▶ _ASSIGNMENT_
Please return every line of the records that contains the word "below".

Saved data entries
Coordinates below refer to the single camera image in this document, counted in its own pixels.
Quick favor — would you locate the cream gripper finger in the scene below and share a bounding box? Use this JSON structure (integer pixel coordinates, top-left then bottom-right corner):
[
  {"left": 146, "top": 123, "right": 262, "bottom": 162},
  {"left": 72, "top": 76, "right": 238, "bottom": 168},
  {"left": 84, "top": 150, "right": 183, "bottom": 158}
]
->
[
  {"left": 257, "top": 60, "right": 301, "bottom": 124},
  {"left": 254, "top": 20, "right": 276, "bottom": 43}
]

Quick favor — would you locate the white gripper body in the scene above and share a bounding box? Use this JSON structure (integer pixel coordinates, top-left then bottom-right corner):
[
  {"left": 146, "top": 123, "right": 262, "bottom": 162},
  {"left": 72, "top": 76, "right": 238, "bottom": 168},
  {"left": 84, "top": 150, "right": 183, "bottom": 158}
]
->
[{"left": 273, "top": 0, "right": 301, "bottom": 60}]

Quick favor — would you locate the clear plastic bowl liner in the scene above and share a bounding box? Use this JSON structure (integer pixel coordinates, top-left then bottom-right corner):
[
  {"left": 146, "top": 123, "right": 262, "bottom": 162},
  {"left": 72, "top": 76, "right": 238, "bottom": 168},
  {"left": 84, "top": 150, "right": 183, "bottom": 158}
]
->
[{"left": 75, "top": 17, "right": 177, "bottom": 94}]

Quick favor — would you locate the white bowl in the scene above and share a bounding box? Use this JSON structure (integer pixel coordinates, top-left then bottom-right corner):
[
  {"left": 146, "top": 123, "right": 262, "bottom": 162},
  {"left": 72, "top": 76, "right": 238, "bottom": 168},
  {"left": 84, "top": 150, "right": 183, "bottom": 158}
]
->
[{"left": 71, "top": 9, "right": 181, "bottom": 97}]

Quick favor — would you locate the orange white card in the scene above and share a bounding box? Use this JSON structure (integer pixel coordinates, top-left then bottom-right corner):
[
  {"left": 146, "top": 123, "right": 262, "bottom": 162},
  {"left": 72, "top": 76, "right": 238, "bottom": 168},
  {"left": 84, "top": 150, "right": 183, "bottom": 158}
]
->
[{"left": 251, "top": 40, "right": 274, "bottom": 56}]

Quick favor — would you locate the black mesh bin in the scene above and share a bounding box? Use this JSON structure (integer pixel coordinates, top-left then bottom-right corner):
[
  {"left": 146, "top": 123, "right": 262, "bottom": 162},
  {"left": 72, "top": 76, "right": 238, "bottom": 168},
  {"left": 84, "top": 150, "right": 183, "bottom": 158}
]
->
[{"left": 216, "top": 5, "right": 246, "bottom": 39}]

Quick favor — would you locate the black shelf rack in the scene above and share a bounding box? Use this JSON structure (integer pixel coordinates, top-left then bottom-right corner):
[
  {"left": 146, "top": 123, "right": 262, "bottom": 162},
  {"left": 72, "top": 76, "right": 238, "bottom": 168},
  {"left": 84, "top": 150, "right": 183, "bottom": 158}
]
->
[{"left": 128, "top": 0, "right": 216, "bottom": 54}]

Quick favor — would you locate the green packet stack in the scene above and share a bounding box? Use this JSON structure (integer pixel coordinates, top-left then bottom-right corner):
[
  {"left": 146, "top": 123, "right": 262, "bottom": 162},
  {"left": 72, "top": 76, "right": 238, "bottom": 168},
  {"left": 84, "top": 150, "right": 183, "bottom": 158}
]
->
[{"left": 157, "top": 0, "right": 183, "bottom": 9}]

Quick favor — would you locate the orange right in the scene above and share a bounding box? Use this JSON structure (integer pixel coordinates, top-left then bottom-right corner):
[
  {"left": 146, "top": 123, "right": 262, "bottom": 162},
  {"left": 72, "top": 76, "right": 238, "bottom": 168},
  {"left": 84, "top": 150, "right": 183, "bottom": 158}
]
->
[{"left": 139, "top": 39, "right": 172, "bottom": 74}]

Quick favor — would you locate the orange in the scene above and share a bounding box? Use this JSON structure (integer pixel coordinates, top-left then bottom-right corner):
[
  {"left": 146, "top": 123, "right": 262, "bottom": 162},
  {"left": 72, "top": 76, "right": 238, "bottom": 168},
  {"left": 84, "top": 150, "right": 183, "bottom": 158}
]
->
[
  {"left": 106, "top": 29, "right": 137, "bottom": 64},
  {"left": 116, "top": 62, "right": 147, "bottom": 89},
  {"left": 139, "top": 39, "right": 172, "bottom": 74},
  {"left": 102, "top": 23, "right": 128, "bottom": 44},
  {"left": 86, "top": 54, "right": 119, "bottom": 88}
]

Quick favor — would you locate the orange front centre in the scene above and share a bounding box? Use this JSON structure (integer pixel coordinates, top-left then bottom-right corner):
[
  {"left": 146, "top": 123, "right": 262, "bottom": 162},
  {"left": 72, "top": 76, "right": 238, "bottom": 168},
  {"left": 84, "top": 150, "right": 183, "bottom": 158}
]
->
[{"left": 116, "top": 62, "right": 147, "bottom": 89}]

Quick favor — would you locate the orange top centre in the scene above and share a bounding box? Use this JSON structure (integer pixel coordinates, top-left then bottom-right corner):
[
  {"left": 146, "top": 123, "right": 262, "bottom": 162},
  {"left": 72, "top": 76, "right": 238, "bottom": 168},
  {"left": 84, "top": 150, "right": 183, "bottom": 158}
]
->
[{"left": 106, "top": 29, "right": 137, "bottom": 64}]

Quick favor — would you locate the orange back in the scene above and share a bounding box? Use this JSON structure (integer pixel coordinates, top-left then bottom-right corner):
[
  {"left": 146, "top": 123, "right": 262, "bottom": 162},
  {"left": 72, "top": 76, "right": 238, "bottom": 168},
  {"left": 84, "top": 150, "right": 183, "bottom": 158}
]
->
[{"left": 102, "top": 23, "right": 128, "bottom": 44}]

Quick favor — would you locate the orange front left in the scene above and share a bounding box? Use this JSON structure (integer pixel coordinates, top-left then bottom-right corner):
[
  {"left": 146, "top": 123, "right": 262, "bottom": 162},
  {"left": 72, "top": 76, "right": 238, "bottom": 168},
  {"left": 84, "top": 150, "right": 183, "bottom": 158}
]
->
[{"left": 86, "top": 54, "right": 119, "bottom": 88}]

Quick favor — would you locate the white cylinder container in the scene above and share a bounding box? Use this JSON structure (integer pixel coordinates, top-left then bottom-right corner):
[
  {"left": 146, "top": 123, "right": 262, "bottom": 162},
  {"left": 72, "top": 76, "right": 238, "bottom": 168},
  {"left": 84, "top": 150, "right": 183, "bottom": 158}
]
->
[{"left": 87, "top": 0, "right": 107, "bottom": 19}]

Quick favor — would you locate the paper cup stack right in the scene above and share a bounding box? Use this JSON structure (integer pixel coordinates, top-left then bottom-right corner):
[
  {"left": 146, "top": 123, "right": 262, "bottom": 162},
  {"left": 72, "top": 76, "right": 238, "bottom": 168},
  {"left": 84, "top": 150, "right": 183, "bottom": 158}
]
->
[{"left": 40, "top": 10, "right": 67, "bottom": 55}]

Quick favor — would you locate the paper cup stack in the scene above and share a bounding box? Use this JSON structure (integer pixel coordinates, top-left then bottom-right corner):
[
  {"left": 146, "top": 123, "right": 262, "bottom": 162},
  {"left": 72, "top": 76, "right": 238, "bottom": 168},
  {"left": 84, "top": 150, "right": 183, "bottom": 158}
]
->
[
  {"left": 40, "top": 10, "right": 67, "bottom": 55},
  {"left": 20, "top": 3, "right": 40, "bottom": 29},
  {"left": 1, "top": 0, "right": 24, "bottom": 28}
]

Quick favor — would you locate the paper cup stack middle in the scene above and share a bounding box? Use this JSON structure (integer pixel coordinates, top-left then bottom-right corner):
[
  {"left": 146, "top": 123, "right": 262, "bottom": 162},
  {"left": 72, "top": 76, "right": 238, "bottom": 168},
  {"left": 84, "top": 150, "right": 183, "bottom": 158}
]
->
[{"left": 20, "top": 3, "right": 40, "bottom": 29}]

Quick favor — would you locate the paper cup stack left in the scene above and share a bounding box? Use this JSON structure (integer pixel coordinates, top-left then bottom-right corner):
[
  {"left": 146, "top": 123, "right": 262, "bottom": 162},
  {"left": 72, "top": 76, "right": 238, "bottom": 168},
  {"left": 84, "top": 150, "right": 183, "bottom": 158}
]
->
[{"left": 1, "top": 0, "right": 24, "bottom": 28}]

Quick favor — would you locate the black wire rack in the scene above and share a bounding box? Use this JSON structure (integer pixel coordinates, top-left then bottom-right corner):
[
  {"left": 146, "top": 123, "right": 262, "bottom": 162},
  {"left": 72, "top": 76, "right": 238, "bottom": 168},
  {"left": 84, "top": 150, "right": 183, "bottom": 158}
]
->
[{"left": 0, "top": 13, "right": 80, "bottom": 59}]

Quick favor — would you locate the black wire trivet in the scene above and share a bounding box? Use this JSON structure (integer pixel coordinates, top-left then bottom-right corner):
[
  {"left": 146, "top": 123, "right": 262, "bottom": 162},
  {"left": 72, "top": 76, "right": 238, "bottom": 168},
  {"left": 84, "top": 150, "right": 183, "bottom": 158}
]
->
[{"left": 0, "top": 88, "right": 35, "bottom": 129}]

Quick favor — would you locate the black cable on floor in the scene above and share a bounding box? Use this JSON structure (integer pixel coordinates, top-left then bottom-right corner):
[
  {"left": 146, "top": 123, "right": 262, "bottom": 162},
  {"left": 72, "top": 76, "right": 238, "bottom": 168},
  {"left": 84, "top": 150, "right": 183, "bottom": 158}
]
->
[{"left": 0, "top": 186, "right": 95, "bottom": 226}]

▶ _SOLUTION TO THE PROBLEM_
Coordinates below refer to the single camera image in this document, counted in its own pixels.
Quick favor — would you locate the cream gripper finger in the scene below and share a bounding box? Use this JSON structure (integer pixel coordinates, top-left then bottom-right corner):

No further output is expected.